A Big Enough Lie
A Novel
by Eric Bennett
John Townley is waiting for his second appearance on a popular talk show to commence. He’s ready for it, for the game to be up. He’s ready to come clean—on national TV.
John Townley is Henry Fleming. He is John Marshall. He is John Patrick Crane, who goes by his middle name. He is all of them, although in many ways none of these men exists as a full being, even if they all combine to make up one man.
So it goes in A Big Enough Lie, a story that explores the gray areas between truth and fiction, fact and fabrication, perception and reality. It uses as its backdrop war and violence, writing and storytelling, romance and relationships—all of which reside in those murky gray areas where perceptions are always changing and reality is never quite real.

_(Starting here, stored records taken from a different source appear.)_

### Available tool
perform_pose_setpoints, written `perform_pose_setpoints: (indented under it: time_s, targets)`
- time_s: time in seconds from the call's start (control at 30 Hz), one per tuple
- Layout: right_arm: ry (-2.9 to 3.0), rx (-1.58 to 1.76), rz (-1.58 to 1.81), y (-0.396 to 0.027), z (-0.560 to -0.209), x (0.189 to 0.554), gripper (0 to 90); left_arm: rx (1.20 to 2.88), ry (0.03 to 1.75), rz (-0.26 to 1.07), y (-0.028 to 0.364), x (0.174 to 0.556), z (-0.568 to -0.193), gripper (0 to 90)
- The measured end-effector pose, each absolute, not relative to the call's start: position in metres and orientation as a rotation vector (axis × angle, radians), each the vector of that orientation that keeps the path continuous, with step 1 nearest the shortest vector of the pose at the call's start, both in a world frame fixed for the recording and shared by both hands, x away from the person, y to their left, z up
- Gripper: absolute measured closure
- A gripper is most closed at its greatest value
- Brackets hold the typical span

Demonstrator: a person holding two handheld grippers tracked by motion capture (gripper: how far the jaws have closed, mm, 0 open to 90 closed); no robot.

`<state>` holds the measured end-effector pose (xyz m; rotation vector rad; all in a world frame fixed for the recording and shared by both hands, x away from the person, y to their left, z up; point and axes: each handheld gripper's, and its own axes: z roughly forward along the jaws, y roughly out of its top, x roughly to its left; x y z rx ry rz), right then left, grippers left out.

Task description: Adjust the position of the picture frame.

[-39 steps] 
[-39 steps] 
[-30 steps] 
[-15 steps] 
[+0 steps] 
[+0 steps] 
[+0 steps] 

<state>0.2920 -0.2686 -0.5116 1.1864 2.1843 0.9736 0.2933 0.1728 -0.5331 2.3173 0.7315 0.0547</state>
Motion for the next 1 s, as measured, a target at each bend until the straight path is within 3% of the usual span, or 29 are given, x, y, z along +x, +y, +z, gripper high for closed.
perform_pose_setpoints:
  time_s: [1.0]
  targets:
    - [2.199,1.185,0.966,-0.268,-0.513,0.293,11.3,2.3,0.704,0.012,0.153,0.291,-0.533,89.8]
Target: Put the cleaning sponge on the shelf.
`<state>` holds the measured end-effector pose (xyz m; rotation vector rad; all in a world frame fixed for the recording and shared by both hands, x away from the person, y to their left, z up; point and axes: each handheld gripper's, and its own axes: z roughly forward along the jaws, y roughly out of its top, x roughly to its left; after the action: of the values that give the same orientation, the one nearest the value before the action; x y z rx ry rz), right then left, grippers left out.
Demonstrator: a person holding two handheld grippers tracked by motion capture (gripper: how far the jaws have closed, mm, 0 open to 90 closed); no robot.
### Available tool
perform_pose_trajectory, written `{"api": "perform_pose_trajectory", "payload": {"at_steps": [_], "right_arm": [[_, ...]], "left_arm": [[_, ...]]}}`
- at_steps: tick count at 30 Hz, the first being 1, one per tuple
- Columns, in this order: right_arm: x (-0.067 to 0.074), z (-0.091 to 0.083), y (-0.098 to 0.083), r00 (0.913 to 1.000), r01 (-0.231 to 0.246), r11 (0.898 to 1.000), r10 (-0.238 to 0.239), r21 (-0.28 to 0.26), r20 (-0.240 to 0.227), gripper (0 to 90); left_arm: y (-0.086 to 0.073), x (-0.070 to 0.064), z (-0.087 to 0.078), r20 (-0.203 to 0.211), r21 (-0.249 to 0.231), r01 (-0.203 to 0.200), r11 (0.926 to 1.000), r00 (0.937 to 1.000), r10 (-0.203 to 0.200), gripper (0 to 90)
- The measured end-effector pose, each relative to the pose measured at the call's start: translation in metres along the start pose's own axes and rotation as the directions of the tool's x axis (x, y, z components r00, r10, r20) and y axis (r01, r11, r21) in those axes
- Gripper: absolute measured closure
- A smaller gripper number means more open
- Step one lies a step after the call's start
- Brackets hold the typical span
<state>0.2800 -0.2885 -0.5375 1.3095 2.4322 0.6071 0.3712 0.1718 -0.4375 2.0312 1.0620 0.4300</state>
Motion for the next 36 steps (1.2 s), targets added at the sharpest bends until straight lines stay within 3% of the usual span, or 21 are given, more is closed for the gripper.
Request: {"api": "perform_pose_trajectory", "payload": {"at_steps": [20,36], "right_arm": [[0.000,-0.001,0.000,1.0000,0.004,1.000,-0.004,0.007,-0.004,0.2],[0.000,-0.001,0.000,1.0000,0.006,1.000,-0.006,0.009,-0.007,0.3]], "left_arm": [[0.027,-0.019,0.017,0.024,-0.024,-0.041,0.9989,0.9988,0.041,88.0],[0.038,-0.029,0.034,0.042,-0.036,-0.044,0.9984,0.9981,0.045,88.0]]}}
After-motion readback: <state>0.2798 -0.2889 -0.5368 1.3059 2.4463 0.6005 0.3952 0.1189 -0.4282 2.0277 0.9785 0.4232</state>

A Big Enough Lie is structured as a story within a story. We first meet John Townley, a small-town boy full of naïveté and big dreams, little ambition, and even less direction, as he prepares to shed light on his story during a television appearance with an Oprah Winfrey-like celebrity host. He fancies himself a writer, even if “he referred to himself as a writer and thought often about writing but wrote little.” Most of his literary efforts are spent on crafting love letters to Emily, a slightly older girl who becomes a woman when he isn’t looking and who adores him but doesn’t really love him. He writes, destroys, and rewrites letter after letter to her, cringing at his own pomposity, his own inauthenticity, his own fakery, knowing he will never be able to write with the ease or honesty that, at least as it seems to him, Emily does.
Even so, and despite nothing to show for it, John Townley insists on thinking himself a writer. Eventually, he does write a story—a memoir—worth publishing, and it’s a doozy. But it isn’t his story, or at least it’s not really his own story to tell even if it has become palpably real to him.
Part love story, part commentary on war, part cynical look at writing and publishing, A Big Enough Lie is at its heart a look at the struggle to become who we are. John Townley is a rather pathetic character, but it’s not all that difficult to empathize with someone who is so obviously floundering, limping through life with eyes only half open. The reader can feel for John Townley, hapless as he is, because he’s somehow earnest even when he’s being deceitful. He doesn’t lie intending to hurt people; he just can’t seem to tell what truth is what it is not. When he finally works up the guts to be honest with himself (and everyone else), his mettle is tested further as those around him grapple with their own truths, making the notion of coming clean a trying one.
There is a lot going on in these pages. Author Eric Bennett has tackled a lot of issues here, and he has populated his story with a lot of people. A Big Enough Lie is a story full of misguided characters telling mistruths as they pursue their misguided dreams. It’s a complicated story, told in a nonlinear fashion by an unreliable narrator. And yet it is a fascinating story as well, a thoughtful, heartbreaking satire of love and life, even if characters go largely unredeemed, even if loose ends aren’t entirely tied up.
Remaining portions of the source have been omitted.